US drugs giant Johnson & Johnson (J&J) is to pay $230m (£165m) to settle claims it fuelled an opioid addiction crisis in New York State. The firm did not admit liability or wrongdoing in settling, and the payment removes it from a trial due to begin tomorrow, in which several large opioid makers - including AbbVie and Teva Pharmaceutical Industries - and distributors are defendants. J&J said the settlements were consistent with a prior agreement to pay $5bn to settle US-wide opioid claims. "The opioid epidemic has wreaked havoc on countless communities across New York state and the rest of the nation, leaving millions still addicted to dangerous and deadly opioids," New York attorney general Letitia James said. and several distributors are among the defendants. In October Purdue Pharma, the maker of OxyContin painkillers, reached an $8.3bn settlement and agreed to plead guilty to criminal charges to resolve an investigation into its role in America's opioid crisis.
Panasonic has sold its entire stake in electric carmaker Tesla for $3.61bn, the company announced on Friday, claiming it wanted to reduce its reliance on Elon Musk’s electric car company and was seeking to raise cash for investing in growth.
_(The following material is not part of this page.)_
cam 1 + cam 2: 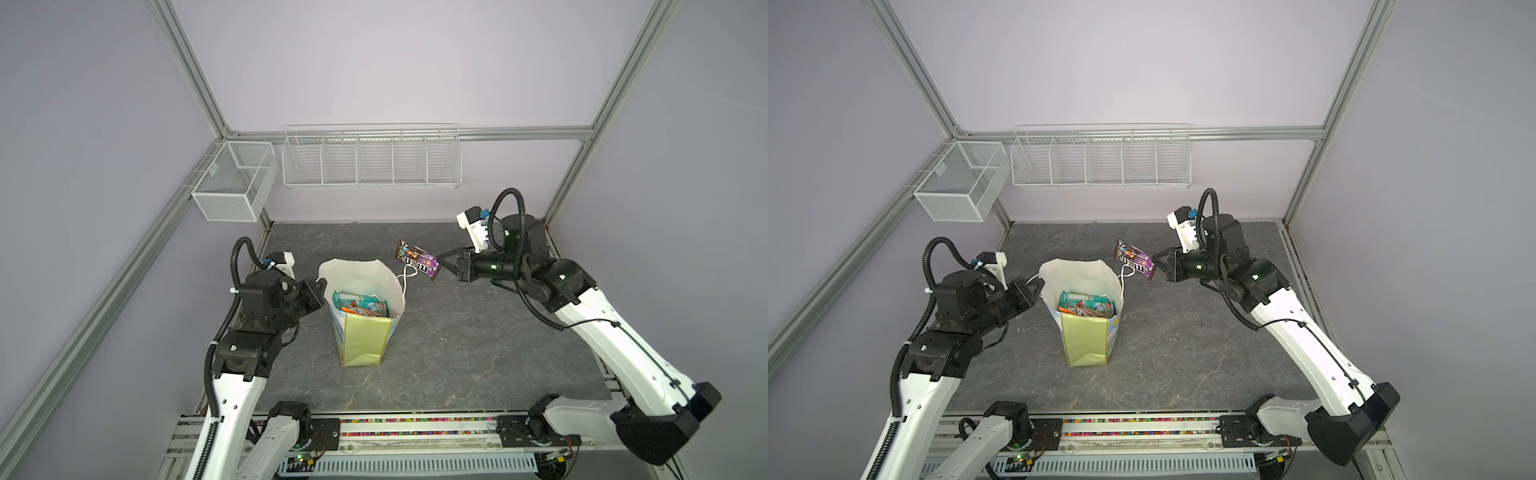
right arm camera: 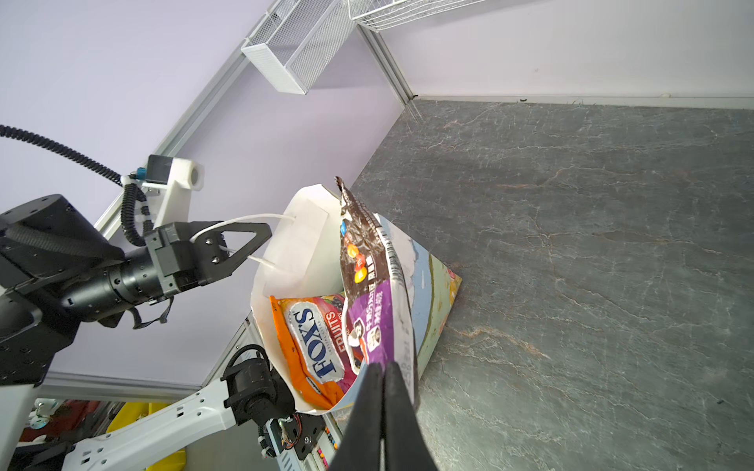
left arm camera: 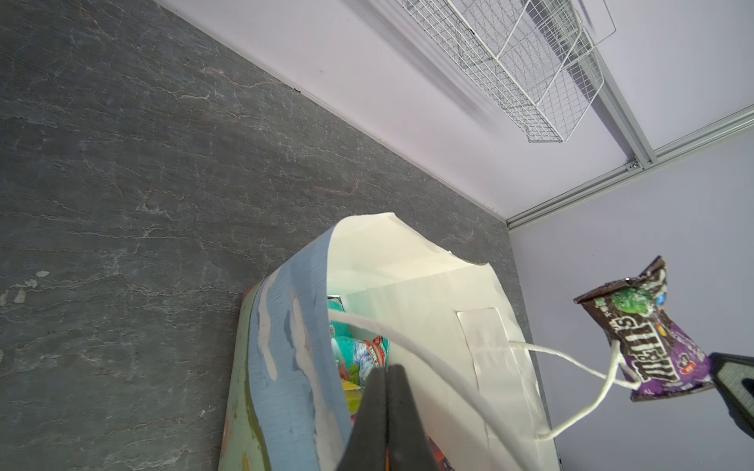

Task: Place the snacks into the paper bag
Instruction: Place the snack in the paper bag.

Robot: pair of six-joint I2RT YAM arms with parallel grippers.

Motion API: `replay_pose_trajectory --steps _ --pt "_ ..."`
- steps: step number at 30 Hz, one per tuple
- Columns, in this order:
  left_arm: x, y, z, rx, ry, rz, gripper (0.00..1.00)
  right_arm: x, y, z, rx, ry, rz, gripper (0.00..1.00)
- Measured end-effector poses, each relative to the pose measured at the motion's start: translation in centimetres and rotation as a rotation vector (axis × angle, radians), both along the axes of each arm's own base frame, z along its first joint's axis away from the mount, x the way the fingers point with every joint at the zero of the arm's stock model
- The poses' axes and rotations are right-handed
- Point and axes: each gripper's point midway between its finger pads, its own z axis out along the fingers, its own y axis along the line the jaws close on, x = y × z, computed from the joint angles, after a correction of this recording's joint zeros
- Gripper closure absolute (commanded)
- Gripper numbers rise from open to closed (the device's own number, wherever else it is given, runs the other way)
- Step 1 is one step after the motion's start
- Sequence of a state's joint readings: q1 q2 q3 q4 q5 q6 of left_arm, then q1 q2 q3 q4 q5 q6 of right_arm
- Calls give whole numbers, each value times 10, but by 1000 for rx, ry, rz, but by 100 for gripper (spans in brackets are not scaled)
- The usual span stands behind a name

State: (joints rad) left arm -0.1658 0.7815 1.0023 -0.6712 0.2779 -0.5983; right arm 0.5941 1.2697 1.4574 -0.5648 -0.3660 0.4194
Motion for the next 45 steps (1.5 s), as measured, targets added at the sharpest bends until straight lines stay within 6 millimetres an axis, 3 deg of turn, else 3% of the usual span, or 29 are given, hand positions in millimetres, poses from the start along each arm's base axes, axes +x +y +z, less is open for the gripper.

The move is a surprise as Panasonic's battery business is dominated Tesla and was one of its early backers. Panasonic said that the transaction wouldn't change its relationship with Tesla.
Trading on the Hong Kong Stock Exchange was temporarily suspended this morning due to extreme weather, but reopened in the afternoon when the government cancelled an earlier "black rainstorm" warning. The city has three levels of rainstorm warning, with black being the highest after amber and red. Landslides and flooding were reported in some parts of Hong Kong as it was hit with high amounts of rainfall.